*PROMPT*. Set down the first line below and each line after it, ending with the one that holds "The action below". Pictures do not belong in the copy.
═══ SOURCE DATA
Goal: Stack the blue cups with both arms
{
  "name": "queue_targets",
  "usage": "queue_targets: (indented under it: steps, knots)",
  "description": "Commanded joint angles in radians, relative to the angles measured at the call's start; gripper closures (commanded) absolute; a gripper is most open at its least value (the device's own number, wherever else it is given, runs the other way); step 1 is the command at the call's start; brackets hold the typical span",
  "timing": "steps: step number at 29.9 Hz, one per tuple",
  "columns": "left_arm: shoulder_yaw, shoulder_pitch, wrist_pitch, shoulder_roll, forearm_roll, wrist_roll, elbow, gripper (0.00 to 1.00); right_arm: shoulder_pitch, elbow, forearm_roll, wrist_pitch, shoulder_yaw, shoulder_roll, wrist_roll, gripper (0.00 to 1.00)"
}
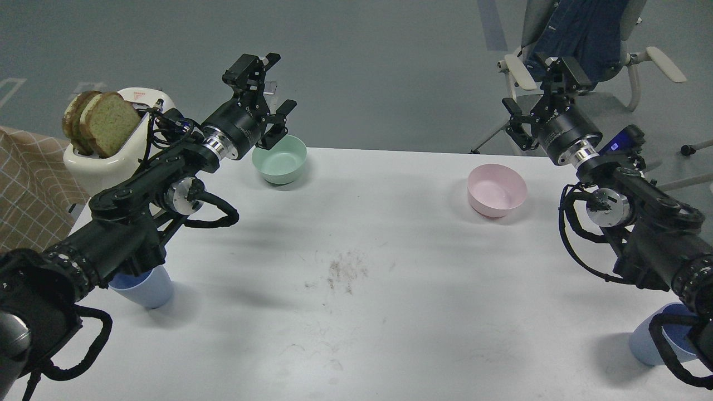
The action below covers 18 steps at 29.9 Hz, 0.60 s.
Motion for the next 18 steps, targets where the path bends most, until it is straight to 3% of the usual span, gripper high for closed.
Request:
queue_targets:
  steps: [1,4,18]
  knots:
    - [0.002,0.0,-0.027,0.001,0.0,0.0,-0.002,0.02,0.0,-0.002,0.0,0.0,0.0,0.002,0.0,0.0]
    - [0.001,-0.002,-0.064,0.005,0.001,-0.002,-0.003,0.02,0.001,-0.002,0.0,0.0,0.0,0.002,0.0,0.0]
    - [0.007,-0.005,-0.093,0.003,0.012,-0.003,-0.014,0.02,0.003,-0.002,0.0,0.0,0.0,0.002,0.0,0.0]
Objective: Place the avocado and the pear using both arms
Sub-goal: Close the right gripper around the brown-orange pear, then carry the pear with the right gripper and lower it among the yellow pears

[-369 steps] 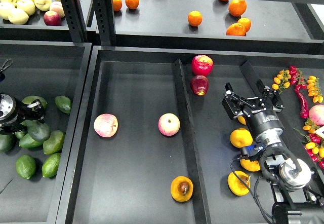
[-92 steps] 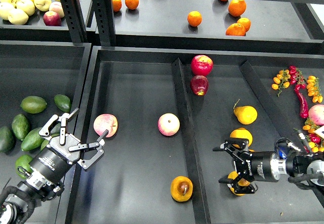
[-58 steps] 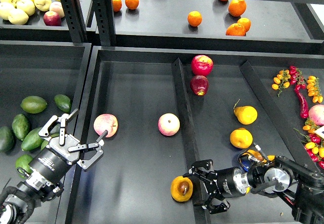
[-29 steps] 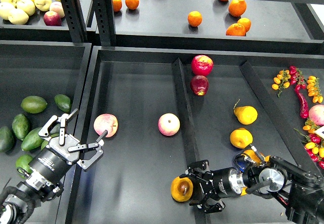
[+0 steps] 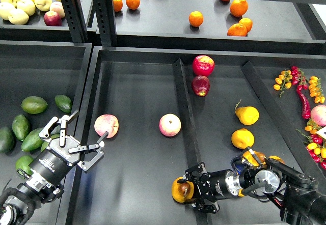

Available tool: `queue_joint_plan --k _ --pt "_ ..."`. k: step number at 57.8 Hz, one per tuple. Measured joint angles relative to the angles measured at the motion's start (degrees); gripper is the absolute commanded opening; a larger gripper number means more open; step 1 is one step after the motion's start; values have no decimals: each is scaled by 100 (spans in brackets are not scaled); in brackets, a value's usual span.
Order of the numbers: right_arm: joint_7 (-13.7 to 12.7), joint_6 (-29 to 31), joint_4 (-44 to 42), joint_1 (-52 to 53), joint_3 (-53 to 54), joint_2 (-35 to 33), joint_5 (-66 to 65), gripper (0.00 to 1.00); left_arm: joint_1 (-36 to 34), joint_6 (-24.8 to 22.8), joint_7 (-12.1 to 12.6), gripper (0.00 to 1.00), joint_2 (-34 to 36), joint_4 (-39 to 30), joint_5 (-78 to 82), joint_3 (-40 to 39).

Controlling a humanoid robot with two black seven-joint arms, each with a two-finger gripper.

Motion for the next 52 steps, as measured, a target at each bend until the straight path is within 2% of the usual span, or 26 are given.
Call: queue_joint_plan --k 6,10,13,34,52 --pt "0 2 -37 0 2 7 7 40 4 0 0 99 0 0 0 0" --pt "0 2 -44 -6 2 8 9 30 8 0 0 99 0 6 0 1" --pt "1 2 -45 -15 3 11 18 27 8 0 0 99 0 11 0 2" --pt "-2 -5 47 -6 50 39 163 24 59 0 0 99 0 26 -6 6" --pt "-1 -1 468 121 773 -92 372 24 62 0 0 99 0 18 -5 23"
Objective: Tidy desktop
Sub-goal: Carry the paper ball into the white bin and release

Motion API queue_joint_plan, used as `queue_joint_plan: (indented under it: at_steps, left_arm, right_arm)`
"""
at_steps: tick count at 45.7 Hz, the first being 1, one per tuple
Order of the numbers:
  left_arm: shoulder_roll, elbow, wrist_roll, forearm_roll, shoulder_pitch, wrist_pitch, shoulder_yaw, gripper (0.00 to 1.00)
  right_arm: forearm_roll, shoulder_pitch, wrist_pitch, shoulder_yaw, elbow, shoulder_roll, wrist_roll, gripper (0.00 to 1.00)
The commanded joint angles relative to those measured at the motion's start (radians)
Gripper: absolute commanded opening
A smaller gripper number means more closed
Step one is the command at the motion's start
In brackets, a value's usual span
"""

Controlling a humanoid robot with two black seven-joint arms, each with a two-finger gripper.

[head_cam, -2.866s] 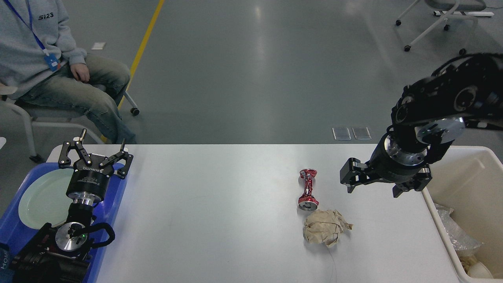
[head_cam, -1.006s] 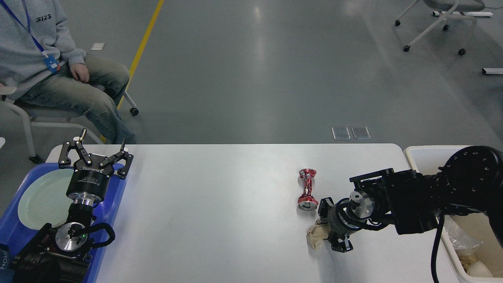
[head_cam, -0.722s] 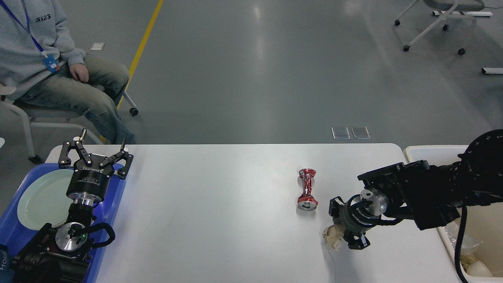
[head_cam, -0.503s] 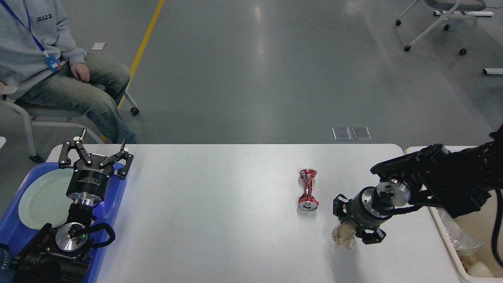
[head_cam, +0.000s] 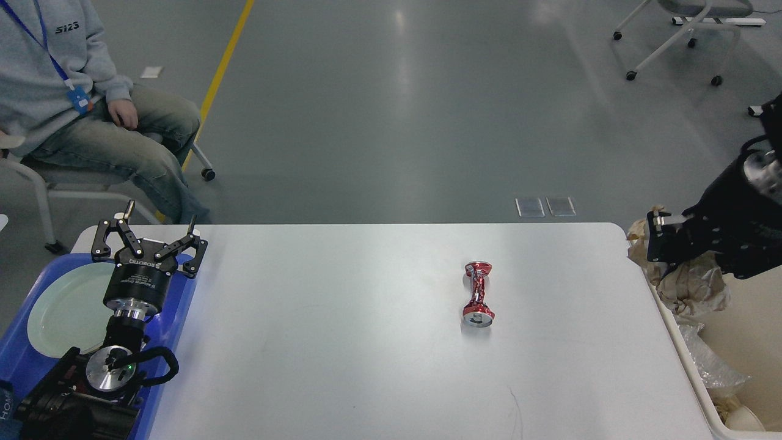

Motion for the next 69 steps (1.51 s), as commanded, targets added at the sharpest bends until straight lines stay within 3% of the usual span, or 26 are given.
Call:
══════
*WRITTEN RESPONSE*.
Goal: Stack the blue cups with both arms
{
  "name": "queue_targets",
  "usage": "queue_targets: (indented under it: steps, knots)",
  "description": "Commanded joint angles in radians, relative to the angles measured at the call's start; gripper closures (commanded) absolute; a gripper is most open at its least value (the device's own number, wherever else it is given, runs the other way); step 1 is the command at the call's start; brackets hold the typical span",
  "timing": "steps: step number at 29.9 Hz, one per tuple",
  "columns": "left_arm: shoulder_yaw, shoulder_pitch, wrist_pitch, shoulder_roll, forearm_roll, wrist_roll, elbow, gripper (0.00 to 1.00); right_arm: shoulder_pitch, elbow, forearm_roll, wrist_pitch, shoulder_yaw, shoulder_roll, wrist_roll, gripper (0.00 to 1.00)"
}
The action below covers 18 steps at 29.9 Hz, 0.60 s.

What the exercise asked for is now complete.